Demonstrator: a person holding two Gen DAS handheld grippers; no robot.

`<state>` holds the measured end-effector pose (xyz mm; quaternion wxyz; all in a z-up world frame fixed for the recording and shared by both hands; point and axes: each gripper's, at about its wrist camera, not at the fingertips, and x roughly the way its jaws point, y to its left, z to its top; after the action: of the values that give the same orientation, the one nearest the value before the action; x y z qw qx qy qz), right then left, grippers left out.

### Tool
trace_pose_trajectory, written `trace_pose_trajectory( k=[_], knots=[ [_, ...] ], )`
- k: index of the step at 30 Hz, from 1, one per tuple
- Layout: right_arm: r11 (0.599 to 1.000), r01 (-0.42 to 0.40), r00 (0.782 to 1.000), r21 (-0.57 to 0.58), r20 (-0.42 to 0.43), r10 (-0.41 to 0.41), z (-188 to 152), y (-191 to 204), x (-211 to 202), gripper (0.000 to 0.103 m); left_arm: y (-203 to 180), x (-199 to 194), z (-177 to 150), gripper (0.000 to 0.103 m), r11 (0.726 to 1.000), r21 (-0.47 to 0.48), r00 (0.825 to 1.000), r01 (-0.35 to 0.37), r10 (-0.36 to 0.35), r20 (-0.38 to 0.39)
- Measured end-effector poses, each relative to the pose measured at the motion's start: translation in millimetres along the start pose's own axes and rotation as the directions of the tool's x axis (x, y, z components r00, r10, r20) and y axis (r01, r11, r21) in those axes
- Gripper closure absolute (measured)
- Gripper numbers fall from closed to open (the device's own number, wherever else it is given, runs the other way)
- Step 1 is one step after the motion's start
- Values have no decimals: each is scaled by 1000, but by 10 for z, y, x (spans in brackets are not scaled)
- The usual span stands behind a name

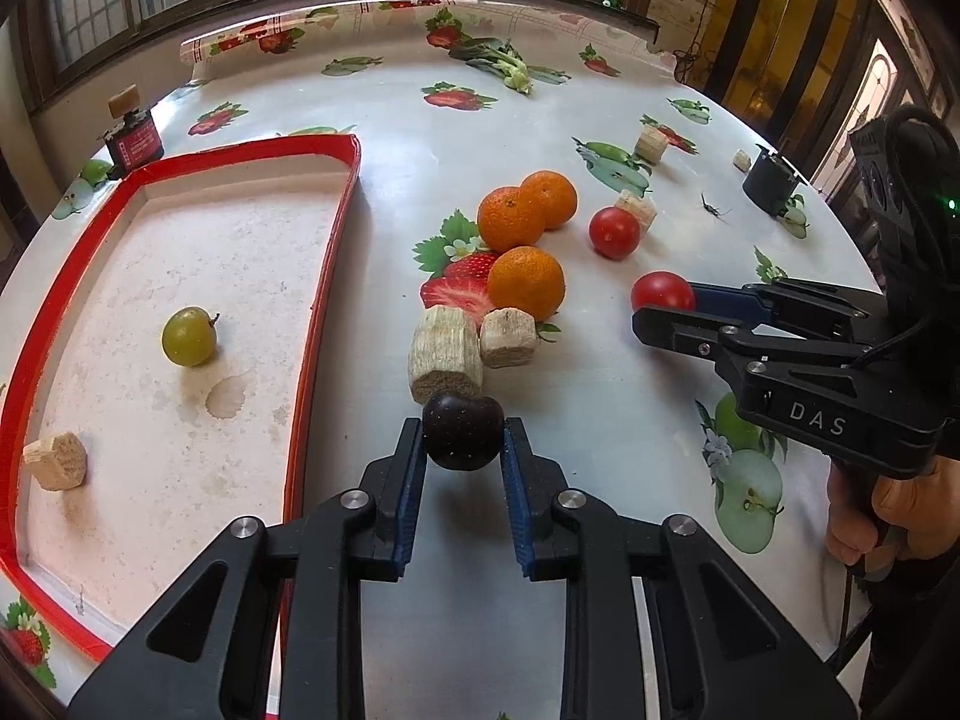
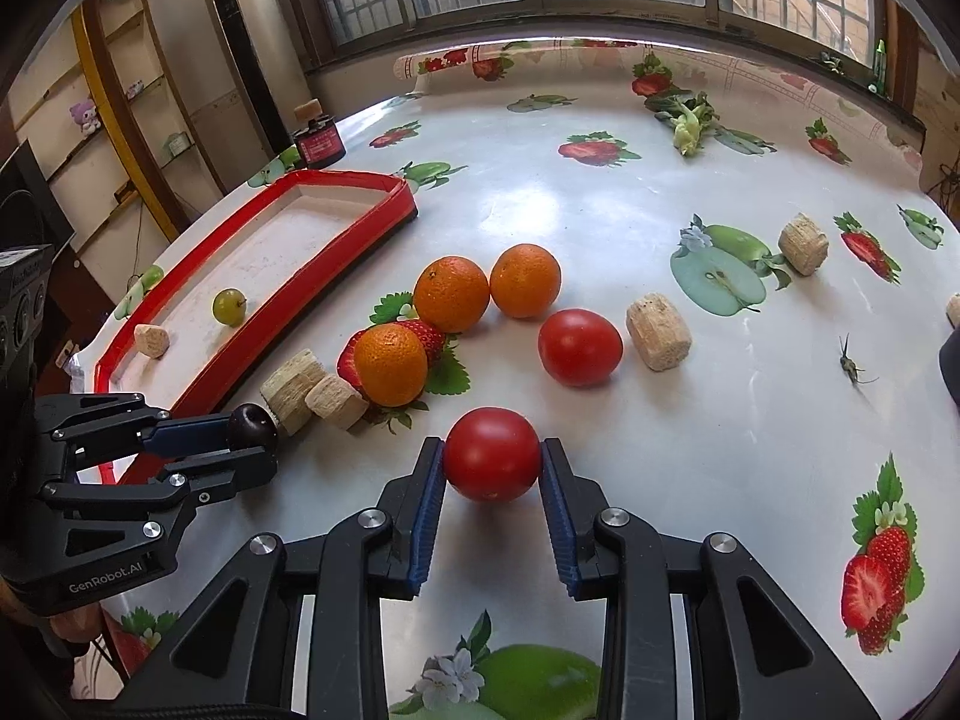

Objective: Organize fruits
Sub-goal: 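Carry the plum with left tool into the tray while right carries the tomato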

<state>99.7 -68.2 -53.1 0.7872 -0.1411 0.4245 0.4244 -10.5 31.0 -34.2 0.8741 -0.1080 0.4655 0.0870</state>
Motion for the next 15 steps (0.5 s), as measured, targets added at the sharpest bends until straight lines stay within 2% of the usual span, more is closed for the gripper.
trace_pose_trajectory(
  k=[15],
  knots=[
    [999, -16, 999, -38, 40, 18, -8, 306, -230, 71, 209, -376, -18, 81, 998, -46, 995, -36, 40, 89]
  ],
)
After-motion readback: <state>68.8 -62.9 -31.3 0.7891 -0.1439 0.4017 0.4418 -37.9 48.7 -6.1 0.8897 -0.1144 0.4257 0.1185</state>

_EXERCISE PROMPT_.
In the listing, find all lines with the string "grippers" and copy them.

_TASK SOLUTION_.
Demonstrator: a person holding two Gen DAS handheld grippers; no robot.
`<state>` holds the measured end-effector pose (xyz mm; quaternion wxyz; all in a z-up world frame fixed for the recording and shared by both hands; point and axes: each gripper's, at about its wrist camera, not at the fingertips, and x roughly the way its jaws point, y to its left, z to its top; after the action: of the values that give the same orientation, the one nearest the value before the action; x y z qw qx qy qz), right then left, grippers left out.

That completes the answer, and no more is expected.